The Cars is on no one's shortlist of the greatest album ever made**, but it is a great album. And what it has that most albums don't is the very rare species of the 1-song-disguised-as-2-songs closer "Moving in Stereo/All Mixed Up."

And that got me thinking -- which is always as stupid and dangerous as an assault on Precinct 13. What is the greatest 1-2 punch in music? This excludes Abbey Road's medley, The Mars Volta's entire discography, and EPMD's "Jane" songs.

All I can think of right now is Zwan's Jesus I/Mary Star of the Sea***.

I could probably think of others if I wasn't so tired. But I am, so I can't.

* I also typed Raekwon's "Spot Rusherz" into AT&T's Natural Voices, because that's what hungover people do, right?

** yet

*** Pitchfork album rating: 4.8 The Cars: 5.7. Eric B & Rakim's Paid in Full: 7.8. There are people who trust Pitchfork reviews as the gold standard of music criticism. They are, largely, stupid and/or misled. (This footnote is sponsored by Vitamin Water.)

Monday, August 25, 2014

Stratified Sincerity and the Kaleidoscopic Unknown

     Roughly one week ago (nine days, for those with OCPD), a mildly intoxicated friend divulged the most startling of shocking secrets to me: that despite having been a friend of yours truly for nearly sixteen years, she still felt as though she didn't really know me. Others, meanwhile, have stated that it's more than a tad challenging to determine whether I'm joking about something or entirely sincere. With that in mind, let's go over a smattering of statements I have made this past year.

1) "I wish you the best of luck on your upcoming licensing exam."

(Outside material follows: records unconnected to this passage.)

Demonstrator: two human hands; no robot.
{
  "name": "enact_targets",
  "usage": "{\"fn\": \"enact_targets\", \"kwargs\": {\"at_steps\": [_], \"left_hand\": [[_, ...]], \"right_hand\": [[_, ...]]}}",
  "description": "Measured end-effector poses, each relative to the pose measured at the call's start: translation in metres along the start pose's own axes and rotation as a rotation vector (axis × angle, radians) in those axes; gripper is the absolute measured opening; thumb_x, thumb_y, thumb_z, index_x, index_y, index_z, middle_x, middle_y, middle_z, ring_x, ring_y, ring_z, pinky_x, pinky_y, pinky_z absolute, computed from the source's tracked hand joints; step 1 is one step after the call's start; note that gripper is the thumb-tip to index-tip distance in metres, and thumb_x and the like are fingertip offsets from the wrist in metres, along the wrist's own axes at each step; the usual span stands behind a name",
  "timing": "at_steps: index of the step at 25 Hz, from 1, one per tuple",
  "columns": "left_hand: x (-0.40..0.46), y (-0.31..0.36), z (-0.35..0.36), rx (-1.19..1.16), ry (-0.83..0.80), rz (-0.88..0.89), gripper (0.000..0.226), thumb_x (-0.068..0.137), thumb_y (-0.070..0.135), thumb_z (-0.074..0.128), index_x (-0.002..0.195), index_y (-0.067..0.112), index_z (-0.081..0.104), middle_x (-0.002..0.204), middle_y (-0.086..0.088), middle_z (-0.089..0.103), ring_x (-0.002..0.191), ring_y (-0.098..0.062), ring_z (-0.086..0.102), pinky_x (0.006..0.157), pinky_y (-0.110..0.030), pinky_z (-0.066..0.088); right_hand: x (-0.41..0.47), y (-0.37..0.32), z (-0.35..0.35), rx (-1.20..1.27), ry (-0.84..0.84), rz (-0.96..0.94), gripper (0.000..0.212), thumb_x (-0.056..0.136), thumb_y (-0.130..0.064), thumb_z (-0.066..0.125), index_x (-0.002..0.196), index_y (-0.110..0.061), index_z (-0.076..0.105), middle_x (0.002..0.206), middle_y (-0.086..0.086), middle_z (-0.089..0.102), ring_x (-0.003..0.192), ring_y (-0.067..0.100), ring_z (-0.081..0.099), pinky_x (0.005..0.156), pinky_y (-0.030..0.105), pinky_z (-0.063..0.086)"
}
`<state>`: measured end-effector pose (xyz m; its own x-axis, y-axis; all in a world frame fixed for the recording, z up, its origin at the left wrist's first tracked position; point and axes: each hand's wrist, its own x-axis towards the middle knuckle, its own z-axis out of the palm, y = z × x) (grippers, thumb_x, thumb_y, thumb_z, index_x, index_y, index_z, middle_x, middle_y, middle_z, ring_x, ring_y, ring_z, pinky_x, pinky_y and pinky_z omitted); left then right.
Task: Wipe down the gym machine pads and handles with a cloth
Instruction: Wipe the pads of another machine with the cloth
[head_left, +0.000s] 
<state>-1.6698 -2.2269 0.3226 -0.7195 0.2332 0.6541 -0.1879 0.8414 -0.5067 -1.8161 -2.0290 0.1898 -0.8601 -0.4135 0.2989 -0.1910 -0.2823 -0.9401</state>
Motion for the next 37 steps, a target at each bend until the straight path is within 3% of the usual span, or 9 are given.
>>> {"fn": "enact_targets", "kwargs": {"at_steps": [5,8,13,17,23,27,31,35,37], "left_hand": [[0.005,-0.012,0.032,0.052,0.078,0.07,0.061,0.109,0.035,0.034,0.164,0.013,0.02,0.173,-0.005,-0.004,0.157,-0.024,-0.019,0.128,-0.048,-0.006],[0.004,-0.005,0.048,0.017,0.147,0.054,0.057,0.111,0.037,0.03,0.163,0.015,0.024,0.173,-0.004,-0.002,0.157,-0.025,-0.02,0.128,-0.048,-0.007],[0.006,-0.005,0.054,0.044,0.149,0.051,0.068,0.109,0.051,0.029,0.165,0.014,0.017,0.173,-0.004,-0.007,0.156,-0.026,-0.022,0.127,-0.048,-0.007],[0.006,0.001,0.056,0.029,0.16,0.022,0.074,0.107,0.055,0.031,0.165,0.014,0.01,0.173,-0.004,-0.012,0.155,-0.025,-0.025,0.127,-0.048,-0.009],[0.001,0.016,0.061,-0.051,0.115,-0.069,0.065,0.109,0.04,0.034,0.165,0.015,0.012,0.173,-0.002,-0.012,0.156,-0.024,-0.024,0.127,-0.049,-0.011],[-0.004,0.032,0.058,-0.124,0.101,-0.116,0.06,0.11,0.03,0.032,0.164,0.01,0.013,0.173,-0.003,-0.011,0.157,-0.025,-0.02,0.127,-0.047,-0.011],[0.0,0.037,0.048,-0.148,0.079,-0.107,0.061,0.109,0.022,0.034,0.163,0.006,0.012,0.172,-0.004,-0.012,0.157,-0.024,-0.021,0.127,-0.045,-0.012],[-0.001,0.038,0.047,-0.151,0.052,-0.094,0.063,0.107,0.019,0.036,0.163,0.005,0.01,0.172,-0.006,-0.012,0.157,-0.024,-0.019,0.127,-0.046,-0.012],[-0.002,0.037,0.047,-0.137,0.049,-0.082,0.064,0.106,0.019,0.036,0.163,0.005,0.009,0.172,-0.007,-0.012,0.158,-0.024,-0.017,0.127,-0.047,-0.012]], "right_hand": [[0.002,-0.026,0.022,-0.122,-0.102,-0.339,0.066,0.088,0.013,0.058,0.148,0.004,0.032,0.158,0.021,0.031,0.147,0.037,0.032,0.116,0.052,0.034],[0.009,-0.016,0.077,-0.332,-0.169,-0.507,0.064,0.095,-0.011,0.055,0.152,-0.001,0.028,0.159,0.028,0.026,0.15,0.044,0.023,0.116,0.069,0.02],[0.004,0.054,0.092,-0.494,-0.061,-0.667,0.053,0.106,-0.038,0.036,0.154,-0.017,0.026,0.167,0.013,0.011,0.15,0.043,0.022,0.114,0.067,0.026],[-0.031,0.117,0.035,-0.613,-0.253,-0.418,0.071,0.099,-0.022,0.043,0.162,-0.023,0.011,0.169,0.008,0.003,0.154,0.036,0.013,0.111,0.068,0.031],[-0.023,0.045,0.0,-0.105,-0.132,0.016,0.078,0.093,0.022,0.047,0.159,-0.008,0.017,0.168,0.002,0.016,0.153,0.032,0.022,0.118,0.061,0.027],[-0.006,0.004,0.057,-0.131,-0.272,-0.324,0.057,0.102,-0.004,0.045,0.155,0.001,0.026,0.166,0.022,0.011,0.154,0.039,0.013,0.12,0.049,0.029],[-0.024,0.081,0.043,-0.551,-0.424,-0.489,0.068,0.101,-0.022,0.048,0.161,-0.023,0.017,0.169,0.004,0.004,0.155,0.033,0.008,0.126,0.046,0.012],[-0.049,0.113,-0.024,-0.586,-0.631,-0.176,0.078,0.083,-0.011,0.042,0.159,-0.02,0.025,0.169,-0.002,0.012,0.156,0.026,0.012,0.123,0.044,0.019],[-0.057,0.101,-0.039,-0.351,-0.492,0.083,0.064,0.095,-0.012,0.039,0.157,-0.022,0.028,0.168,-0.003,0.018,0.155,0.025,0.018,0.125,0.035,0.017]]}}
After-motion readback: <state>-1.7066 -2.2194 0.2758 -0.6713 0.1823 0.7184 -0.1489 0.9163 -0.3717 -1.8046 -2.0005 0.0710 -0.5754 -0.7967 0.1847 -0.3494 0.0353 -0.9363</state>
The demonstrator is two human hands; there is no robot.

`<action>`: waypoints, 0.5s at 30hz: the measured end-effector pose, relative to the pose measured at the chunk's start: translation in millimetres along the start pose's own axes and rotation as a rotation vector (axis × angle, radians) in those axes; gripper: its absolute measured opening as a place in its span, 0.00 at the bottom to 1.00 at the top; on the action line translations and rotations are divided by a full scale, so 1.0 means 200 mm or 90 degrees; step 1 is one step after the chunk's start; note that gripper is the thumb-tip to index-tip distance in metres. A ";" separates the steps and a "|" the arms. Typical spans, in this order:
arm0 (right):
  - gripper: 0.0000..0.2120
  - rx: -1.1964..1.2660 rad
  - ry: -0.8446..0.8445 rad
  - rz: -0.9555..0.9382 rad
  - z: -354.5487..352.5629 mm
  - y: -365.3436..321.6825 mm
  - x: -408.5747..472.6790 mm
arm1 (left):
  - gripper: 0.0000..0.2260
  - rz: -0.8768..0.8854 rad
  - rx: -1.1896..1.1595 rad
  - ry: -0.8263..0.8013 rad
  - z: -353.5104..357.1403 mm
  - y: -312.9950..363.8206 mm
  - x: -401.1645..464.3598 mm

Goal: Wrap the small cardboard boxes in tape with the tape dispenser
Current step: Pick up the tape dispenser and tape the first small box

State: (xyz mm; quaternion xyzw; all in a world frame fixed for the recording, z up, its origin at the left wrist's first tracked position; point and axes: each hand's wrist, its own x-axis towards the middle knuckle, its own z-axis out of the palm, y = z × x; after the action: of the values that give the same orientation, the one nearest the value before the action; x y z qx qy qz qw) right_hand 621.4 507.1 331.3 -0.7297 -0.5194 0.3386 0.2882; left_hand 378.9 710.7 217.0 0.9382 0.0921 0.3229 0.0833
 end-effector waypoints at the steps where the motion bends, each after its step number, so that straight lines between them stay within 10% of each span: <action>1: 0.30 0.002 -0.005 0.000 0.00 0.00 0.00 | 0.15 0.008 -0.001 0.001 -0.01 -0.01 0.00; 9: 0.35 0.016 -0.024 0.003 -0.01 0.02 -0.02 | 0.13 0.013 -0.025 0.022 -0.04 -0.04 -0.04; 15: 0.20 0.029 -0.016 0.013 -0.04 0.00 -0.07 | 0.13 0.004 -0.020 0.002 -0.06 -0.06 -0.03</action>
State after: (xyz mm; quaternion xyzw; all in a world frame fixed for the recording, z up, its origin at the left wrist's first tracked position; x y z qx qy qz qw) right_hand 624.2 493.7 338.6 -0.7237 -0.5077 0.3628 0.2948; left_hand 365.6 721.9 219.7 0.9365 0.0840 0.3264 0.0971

Sincerity, She Wrote! Seriously, the person to which the preceding statement was made would need Lady Luck to give the scoring computer a blow job in order to pass the aforementioned exam.

2) Came across this on Facebook a short while back:
   and responded with this:

Fifty Shades of Sincerity. Admittedly, this one is a bit tougher to decipher. On the one hand, what the hell do I know about good vibes? On the other hand, I love this song like Bob Guccione loved inserting hardcore sexual material into Caligula: it's all sorts of fucked up, sure, but the heart wants what the heart wants. 

3) In March, I had lunch with a group of people, and as I waited for the food to arrive, I entertained myself by twirling a particularly dull knife between my fingers. This disturbed one of my companions, who stated that she felt uncomfortable with my actions because it made her wonder if I was going to stab someone. I assuaged her concern by stating that I had no intention whatsoever of stabbing someone with the blade in question - a knife, I might add, that would have trouble piercing toilet paper. 

Indiana Jones and the Temple of Sincerity. If I were to stab someone at a restaurant, it would be with a fork. Knives are for slashing(,) people. 

4) "A DBT book might make for a useful addition to your library. You could take that as some manner of insult or a genuine recommendation, as is your prerogative."

CSI: Sincerity. Regardless of my intention, the fact remains that said person would benefit immensely from a text pertaining to Dialectical Behavior Therapy as applied to daily living skills. 

5) "Be sure to give [        ] and [        ] my very, very best of best wishes and kindest of kind regards."

The Price is Right Sincerity Showdown. What's your bid?